Last graph is the key. Housing rebound will come, December rate hike will come. Maybe the name of our next Ronald Reagan will be Donald Trump.
But still I believe it will not be Trump but Clinton’s health- as all media is centralized and coordinated with the same evil spin. The Podesta emails are a most interesting reading matter in this whole damned Internet, this John Podesta was always an invisible guy in the club, but one of the important ones. That he chose his account password as”runner4567″ tells more about him and the Clinton gang, than the whole FBI investigation. Huma Abedin=Monica Lewinsky=white house intern, pretty face and stupid : HRC makes many mistakes, some day it will be one too many.
Remember, the y/y growth rate of real GDP is still just 1.5%.

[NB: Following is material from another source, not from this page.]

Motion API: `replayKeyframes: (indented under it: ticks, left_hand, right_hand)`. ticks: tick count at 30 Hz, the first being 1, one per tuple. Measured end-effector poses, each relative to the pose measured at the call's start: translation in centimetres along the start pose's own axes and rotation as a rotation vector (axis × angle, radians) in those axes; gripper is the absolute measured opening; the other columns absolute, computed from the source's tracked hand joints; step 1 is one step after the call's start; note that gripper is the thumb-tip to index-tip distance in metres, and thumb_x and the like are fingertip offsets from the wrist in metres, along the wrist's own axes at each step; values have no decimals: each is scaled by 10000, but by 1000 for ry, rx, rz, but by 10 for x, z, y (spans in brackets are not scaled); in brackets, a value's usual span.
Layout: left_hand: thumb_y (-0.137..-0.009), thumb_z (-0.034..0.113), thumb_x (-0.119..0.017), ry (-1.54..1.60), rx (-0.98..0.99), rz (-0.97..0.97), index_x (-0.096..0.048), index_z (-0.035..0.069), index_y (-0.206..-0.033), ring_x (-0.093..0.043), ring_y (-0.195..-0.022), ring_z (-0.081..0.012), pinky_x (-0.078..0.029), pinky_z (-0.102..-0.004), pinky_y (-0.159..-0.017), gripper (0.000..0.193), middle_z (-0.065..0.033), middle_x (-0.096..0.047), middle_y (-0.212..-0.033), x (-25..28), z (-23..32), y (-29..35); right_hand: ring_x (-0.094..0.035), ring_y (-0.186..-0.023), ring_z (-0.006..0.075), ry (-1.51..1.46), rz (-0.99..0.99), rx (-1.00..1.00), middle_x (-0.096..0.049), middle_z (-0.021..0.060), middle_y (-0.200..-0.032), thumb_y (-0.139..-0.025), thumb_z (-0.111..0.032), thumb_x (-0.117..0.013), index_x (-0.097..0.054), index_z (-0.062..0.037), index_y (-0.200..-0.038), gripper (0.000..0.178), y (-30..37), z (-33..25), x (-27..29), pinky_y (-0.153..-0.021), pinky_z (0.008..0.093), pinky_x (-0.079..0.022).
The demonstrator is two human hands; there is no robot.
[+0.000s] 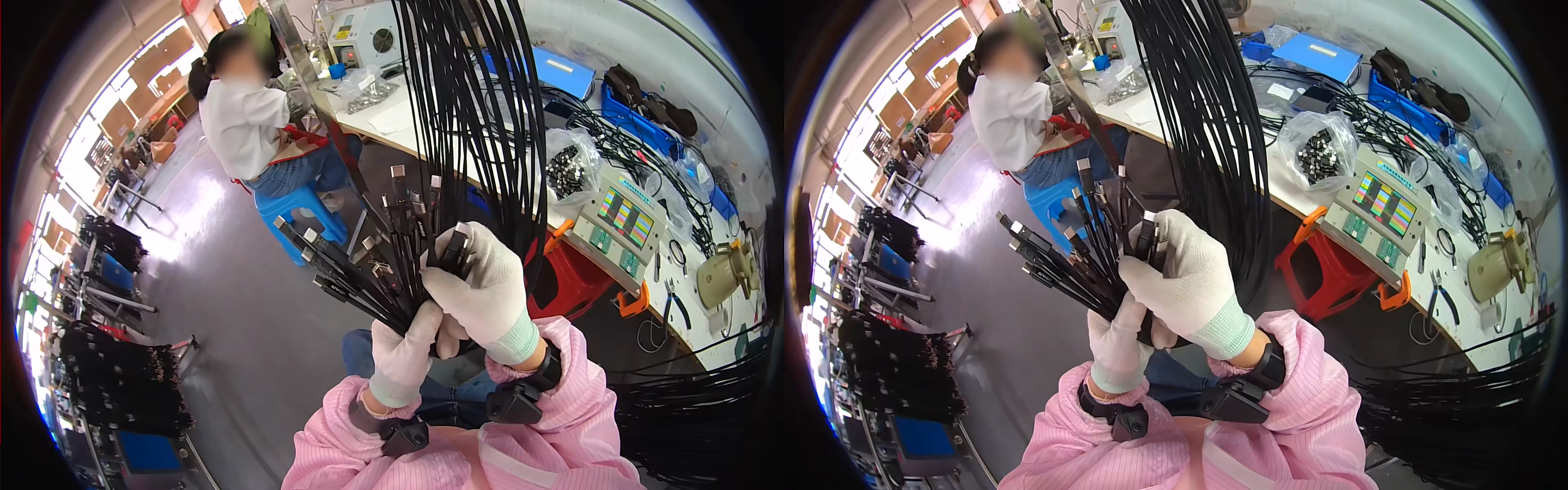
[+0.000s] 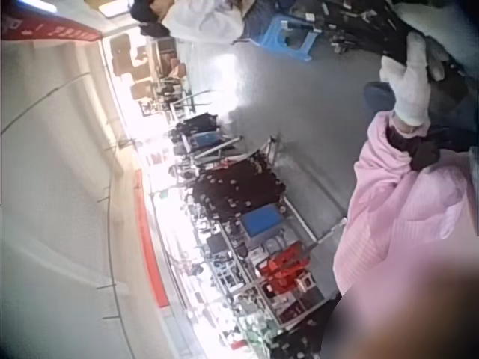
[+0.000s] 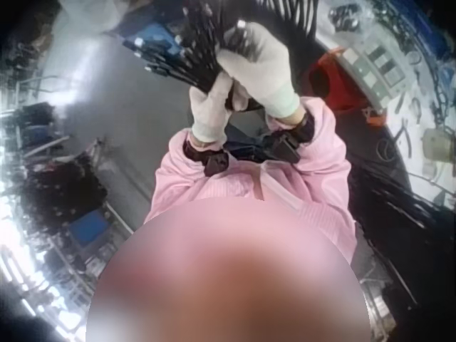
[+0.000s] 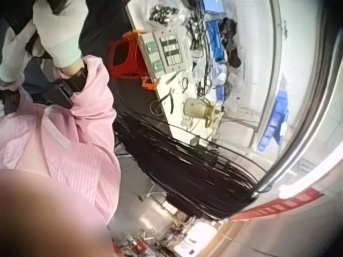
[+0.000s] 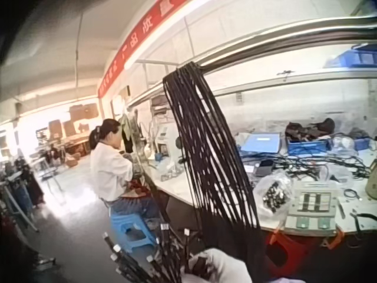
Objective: The recorder is assembling, testing, and bundling electronic cables at a factory workstation.
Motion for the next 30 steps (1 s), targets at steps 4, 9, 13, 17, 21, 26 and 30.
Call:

This GDP report does not change the analysis that the real growth trend is still about 2%.
As a point of clarification, Jim, the Auto Level Share graph I believe refers to “Motor vehicles and parts” per the BEA.
I mention this because auto sales themselves are running ahead of pre-Recession levels, and at or near record rates, see here:
http://www.calculatedriskblog.com/2016/10/us-light-vehicle-sales-increase-to-177.html
On the other hand, heavy truck sales have plummeted, largely due to low oil prices, here:
http://www.calculatedriskblog.com/2016/09/update-us-heavy-truck-sales-slump.html
With oil prices now firmly off cyclical lows and oil rig counts up 120 over the May trough, we would expect heavy vehicle sales to steady and begin a gradual recovery heading into 2017.